*Records for the exercise*
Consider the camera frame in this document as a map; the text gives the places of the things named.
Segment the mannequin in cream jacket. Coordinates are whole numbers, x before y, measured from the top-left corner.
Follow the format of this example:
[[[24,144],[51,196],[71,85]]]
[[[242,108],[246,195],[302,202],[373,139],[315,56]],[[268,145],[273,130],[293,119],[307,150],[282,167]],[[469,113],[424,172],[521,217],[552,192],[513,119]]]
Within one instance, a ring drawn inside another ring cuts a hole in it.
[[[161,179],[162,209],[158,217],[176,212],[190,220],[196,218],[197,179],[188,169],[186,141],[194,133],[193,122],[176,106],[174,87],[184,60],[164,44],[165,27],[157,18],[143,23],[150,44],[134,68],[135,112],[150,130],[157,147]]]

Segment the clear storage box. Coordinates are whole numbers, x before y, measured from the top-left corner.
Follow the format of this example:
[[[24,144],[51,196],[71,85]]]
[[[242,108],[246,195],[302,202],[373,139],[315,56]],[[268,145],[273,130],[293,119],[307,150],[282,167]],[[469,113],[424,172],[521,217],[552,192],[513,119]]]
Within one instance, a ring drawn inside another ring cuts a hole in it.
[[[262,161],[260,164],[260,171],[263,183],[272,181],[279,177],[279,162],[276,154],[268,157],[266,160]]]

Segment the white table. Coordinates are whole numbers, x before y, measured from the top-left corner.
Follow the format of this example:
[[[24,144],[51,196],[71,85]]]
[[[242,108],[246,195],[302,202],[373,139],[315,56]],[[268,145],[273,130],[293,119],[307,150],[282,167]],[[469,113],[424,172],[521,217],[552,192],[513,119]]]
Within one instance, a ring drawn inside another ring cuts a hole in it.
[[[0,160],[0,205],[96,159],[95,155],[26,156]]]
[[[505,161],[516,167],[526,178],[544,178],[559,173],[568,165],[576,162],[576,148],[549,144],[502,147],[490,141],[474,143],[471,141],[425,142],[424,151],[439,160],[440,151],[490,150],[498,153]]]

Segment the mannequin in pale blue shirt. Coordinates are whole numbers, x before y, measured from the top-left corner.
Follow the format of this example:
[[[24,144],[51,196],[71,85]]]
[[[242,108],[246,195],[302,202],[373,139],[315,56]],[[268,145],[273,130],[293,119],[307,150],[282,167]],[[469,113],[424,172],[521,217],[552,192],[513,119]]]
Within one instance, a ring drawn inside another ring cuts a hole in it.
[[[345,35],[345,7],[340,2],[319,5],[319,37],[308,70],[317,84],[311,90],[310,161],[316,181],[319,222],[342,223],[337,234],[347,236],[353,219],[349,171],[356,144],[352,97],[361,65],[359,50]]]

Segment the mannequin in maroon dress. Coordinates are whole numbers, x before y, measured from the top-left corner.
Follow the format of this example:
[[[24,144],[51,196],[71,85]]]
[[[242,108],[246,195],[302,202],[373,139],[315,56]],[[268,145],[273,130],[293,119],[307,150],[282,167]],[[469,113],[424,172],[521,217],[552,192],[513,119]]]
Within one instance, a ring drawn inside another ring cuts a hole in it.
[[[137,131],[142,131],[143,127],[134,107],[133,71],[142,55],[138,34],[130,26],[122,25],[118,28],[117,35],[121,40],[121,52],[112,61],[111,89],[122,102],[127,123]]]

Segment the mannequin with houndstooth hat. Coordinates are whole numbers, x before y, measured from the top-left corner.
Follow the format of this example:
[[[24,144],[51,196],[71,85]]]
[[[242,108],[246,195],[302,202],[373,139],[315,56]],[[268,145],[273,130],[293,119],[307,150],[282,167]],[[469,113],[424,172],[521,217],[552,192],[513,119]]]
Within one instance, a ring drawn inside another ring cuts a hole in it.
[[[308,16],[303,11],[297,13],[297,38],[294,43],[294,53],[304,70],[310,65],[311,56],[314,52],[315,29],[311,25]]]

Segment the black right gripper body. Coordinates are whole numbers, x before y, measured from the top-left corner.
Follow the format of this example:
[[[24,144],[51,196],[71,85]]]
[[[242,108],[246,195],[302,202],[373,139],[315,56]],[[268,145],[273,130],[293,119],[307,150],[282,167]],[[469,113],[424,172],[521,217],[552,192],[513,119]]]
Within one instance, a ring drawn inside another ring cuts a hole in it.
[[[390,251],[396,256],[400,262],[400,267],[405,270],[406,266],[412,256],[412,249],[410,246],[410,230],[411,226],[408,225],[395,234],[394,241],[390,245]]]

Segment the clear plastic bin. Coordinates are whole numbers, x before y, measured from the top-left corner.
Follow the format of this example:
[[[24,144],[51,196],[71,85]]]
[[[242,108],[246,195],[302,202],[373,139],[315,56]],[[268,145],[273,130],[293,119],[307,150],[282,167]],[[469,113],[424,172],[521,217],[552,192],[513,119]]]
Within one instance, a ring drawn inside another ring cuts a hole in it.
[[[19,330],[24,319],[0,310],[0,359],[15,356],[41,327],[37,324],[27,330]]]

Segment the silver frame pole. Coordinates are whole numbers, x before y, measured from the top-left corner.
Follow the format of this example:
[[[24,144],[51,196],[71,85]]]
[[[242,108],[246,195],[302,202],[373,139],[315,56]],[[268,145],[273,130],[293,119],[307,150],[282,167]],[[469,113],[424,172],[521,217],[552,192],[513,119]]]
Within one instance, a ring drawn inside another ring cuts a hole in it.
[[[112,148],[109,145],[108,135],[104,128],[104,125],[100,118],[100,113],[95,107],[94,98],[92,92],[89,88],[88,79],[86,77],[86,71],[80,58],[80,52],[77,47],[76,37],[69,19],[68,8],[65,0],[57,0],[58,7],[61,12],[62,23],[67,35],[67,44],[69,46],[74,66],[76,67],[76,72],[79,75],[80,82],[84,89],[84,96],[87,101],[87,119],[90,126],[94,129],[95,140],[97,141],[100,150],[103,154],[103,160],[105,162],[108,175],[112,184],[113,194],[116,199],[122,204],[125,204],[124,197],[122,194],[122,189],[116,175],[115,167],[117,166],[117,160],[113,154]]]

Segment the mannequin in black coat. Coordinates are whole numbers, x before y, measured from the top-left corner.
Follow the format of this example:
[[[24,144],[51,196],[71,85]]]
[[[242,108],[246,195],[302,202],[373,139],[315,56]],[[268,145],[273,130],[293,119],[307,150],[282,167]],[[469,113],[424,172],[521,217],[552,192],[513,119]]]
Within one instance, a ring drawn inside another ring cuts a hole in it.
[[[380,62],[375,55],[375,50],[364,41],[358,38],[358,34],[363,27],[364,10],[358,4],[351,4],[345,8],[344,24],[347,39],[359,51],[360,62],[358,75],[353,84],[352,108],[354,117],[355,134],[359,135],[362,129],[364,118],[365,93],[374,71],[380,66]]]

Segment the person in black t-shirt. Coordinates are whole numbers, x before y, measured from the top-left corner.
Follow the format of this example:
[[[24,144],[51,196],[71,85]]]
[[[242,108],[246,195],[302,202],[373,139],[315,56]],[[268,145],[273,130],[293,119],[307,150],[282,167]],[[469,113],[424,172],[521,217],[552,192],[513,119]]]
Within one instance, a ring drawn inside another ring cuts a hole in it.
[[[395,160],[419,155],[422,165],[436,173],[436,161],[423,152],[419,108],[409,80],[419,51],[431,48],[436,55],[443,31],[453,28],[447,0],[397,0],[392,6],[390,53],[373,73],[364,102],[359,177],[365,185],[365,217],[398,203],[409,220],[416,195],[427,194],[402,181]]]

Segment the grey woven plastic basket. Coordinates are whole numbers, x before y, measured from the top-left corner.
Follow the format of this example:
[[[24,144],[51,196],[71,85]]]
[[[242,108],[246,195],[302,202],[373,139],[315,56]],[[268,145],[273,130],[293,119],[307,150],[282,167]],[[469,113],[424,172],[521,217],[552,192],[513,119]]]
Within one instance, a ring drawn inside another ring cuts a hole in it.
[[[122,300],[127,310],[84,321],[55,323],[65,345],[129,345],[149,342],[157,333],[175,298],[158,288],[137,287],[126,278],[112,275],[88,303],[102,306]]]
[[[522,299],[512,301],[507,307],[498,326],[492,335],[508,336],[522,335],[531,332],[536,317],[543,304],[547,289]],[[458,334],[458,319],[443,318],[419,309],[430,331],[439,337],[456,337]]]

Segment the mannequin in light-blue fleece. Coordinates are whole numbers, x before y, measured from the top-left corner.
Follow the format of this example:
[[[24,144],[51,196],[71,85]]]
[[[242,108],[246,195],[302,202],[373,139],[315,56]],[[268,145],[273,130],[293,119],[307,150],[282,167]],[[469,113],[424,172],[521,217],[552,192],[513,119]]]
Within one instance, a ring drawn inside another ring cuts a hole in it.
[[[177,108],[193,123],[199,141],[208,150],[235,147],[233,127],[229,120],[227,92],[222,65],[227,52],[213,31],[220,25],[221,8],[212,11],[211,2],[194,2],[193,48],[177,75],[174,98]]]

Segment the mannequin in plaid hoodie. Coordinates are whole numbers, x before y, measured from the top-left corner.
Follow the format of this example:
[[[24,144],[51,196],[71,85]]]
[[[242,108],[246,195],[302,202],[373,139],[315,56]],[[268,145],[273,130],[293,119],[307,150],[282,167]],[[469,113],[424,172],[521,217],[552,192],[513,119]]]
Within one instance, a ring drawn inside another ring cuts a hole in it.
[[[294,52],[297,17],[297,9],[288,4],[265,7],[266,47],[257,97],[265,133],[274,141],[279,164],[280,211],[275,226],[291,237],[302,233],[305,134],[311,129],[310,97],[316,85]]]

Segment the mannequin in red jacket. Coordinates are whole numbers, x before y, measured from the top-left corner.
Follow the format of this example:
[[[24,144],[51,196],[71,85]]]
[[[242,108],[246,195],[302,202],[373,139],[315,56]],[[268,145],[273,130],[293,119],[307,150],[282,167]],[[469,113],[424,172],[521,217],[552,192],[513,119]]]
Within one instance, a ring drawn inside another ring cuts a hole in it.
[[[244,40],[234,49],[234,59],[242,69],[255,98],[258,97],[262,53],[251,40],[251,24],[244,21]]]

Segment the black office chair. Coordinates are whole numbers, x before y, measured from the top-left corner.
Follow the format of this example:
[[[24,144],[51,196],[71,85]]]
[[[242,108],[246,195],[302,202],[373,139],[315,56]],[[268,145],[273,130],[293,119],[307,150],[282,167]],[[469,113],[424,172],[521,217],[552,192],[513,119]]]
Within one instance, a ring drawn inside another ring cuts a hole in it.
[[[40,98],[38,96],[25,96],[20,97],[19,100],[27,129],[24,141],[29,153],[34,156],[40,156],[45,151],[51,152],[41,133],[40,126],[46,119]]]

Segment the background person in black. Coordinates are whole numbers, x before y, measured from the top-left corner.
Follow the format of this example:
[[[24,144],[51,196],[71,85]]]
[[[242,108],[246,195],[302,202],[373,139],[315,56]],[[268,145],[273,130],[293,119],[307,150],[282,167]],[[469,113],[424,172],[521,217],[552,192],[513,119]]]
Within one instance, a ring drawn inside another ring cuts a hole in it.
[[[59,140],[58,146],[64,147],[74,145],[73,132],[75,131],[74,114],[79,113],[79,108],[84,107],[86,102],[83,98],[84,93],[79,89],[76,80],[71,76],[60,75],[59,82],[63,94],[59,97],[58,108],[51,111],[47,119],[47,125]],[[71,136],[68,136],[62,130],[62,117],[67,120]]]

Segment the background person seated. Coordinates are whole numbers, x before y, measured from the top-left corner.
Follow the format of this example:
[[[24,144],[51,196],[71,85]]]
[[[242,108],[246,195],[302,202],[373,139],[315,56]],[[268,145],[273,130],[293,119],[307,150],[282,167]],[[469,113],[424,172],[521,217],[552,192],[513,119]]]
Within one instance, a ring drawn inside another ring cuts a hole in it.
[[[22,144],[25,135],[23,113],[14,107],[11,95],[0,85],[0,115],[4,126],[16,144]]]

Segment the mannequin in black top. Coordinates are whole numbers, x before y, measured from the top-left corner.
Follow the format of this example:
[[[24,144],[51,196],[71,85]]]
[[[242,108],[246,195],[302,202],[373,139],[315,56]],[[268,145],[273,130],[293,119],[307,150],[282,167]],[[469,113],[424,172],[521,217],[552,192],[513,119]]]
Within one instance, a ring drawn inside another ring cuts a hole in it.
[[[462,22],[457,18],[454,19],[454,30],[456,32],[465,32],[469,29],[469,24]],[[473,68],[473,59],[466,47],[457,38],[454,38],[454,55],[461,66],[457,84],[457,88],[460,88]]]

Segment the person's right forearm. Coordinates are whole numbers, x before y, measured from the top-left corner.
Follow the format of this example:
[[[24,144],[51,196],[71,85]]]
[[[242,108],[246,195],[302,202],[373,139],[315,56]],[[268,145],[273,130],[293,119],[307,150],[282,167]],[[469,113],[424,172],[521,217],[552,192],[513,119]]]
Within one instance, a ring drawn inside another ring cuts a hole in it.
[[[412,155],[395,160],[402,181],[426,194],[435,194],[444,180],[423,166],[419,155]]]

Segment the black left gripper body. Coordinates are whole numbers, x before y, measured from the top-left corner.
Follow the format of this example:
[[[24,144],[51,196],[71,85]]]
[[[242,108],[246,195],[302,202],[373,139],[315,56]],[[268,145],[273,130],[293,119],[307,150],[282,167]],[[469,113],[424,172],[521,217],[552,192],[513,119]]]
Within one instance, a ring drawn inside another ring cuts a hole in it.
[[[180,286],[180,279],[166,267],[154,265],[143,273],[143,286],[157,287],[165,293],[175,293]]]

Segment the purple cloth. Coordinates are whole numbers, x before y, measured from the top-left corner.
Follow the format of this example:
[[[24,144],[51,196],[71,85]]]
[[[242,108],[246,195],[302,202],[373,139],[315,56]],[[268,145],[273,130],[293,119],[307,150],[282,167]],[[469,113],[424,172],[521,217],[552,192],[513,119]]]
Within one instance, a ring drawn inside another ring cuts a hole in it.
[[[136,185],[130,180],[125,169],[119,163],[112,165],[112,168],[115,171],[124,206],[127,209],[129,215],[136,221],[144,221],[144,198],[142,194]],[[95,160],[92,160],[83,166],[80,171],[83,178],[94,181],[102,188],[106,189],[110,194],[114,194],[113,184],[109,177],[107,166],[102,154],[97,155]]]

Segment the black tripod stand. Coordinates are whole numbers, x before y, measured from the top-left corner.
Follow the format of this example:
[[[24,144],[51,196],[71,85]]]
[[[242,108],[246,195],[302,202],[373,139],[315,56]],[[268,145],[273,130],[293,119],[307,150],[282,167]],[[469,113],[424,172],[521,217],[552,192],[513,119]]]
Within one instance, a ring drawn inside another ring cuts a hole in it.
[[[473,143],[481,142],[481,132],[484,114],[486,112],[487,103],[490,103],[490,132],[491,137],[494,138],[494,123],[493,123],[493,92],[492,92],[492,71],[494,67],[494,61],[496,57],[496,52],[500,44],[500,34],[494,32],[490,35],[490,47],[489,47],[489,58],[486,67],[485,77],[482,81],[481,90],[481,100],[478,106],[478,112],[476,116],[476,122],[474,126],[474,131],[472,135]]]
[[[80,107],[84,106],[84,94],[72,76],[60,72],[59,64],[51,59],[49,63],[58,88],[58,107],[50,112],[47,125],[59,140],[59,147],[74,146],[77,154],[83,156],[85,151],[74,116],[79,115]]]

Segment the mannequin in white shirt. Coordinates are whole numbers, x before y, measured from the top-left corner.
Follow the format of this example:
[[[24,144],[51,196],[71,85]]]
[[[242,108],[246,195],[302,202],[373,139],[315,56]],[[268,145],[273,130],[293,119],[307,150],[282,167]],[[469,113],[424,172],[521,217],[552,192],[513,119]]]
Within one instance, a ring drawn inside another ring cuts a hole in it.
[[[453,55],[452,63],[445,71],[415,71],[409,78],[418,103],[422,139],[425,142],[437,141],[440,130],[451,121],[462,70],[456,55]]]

*Try it*
What is the number of lines in the records that contain the word "blue"? Answer with the number and nothing else.

*Response to the exercise*
2